Proposal: torch.js, a JavaScript frontend for PyTorch

torch.js Proposal

Hi all! I’m writing this post to hopefully start some discussion about formalizing an API for PyTorch in JavaScript.

Why JavaScript?

For one, JavaScript is the most commonly used programming language on the planet. (source)

Second, JavaScript enables zero-download demonstrations that will allow researchers to share their models and results more easily with a large audience. Further, JavaScript runs client-side, which will reduce the cost associated with hosting model-running servers.

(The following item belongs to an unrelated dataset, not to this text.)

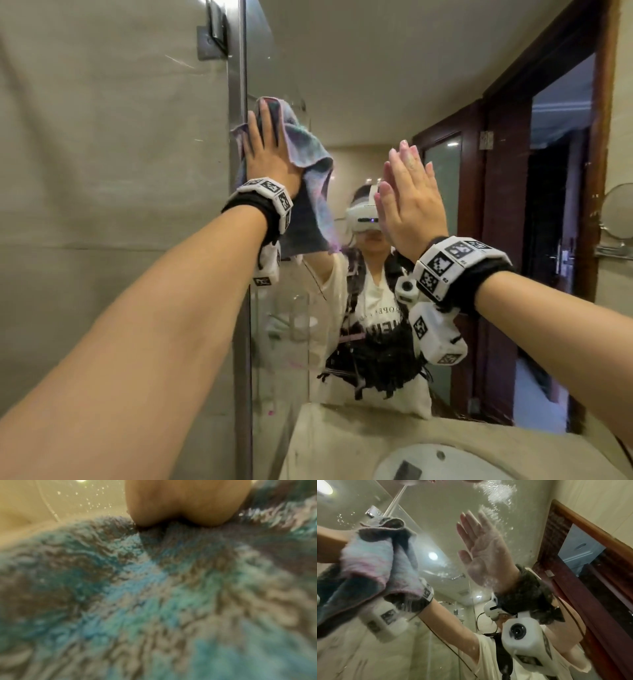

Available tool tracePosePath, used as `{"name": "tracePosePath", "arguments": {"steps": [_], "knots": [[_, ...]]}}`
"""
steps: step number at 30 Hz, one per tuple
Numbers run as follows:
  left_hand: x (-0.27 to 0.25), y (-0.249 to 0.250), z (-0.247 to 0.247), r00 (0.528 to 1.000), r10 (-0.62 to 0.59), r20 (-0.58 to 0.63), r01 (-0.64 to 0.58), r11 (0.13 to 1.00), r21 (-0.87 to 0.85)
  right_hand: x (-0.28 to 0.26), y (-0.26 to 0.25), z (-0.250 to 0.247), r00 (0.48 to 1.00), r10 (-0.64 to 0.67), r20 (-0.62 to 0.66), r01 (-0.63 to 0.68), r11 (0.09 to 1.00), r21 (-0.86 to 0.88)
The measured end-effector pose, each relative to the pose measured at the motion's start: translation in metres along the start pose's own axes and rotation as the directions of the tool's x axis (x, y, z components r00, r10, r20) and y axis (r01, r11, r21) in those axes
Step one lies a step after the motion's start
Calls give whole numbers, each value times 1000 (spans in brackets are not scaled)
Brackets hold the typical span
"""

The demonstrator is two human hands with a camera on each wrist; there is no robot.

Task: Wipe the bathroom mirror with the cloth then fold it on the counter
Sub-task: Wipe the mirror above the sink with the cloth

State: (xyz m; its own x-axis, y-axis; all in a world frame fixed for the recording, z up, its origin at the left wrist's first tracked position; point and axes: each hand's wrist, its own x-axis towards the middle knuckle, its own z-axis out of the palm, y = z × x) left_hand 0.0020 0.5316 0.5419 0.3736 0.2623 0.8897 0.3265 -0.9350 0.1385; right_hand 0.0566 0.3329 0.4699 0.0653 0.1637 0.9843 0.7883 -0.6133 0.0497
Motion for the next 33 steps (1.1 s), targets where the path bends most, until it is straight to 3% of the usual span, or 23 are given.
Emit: {"name": "tracePosePath", "arguments": {"steps": [5, 9, 16, 19, 22, 29, 33], "knots": [[-12, -2, 1, 999, 2, -53, -6, 997, -81, -14, -6, 2, 997, 0, 79, 0, 1000, 6], [-53, -10, 28, 996, -37, -78, 30, 995, -91, -23, 1, -3, 991, 10, 130, -5, 999, -35], [-98, -21, 49, 999, -24, -33, 20, 992, -123, -43, -16, 1, 969, -26, 246, 36, 999, -35], [-97, -15, 47, 996, -90, -15, 88, 992, -95, -43, -21, -1, 968, -21, 250, 26, 1000, -15], [-91, 9, 42, 993, -118, 14, 119, 990, -79, -37, -10, -11, 976, -6, 219, 10, 1000, -19], [-80, 133, 25, 992, 124, -17, -125, 992, -30, -44, 40, -53, 990, 45, 130, -36, 996, -77], [-82, 162, 32, 983, 171, -60, -173, 984, -31, -51, 75, -85, 989, 101, 106, -83, 982, -168]]}}
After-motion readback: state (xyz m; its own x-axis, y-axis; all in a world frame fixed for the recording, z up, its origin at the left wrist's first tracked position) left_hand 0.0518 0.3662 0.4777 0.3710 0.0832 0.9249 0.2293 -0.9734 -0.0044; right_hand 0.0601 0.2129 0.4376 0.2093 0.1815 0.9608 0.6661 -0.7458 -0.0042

To motivate the idea, here’s a quick in-browser demo https://mnist-demo.glitch.me that would be implemented as follows:

export class Net extends nn.Module {
  constructor() {
    super();
    this.convs = nn.Sequential(
      nn.Conv2d(3, 16, 5, {stride: 1, padding: 2}),
      nn.MaxPool2d(2),
      nn.ReLU(),
      nn.Conv2d(16, 32, 5, {stride: 1, padding: 2}),
      nn.MaxPool2d(2),
      nn.ReLU()
    );
    this.mlp = nn.Linear(32, 10);
  }
  
  forward(input) {
    let x = input;
    x = this.convs(x);
    x = x.view([x.size(0), -1]);
    return this.mlp(x);
  }
}

const model = new Net();
await model.load_state_dict("model.ptjs");

All of the features involved are possible today, with loop_tool as a kernel generator and built-in fetch APIs for downloading weights. Below is an in-depth look at the API proposal.

Language Specification

Generally, the proposal is to copy the Python API as closely as possible: use the same
operator names, arguments and argument names (for keywords). A JavaScript API may entail relatively small changes to the more conventional “Pythonic” use of PyTorch.

Async programming

JavaScript has embraced an asynchronous programming model, which should be adopted. This opens the door for many types of backend implementations (including those that either JIT compile or download operator implementations on the fly).

Prefer

const x = torch.randn(128);
const data = await x.data(); // (Float32Array), must be run in an async function

Over

const x = torch.randn(128);
const data = x.data();

In-place operations

JavaScript ecosystems typically adopt a more functional approach. It makes sense to deprioritize the implementation of these operations, but they are not fundamentally incompatible.

Prefer

const x = torch.randn(128);
const y = x.relu();

Over

const x = torch.randn(128);
x.relu_();

Keyword Arguments

There are no keyword arguments in JavaScript. Instead, we can use objets as arguments.

Impossible:

torch.nn.functional.conv2d(input, weight, stride=3);

Instead

torch.nn.functional.conv2d(input, weight, {stride: 3});

Operator overloads

There is no operator overloading JavaScript. Default Tensor.* operations can be used instead.

Impossible:

const x = torch.randn(128);
const y = torch.randn(128);
const z = x + y;

Instead

const x = torch.randn(128);
const y = torch.randn(128);
const z = x.add(y);

There exist Babel plugins to enable this functionality for users with a transpilation step in their workflow.

Imports

JavaScript now has support for “modules” with more Pythonic import syntax. This should be used.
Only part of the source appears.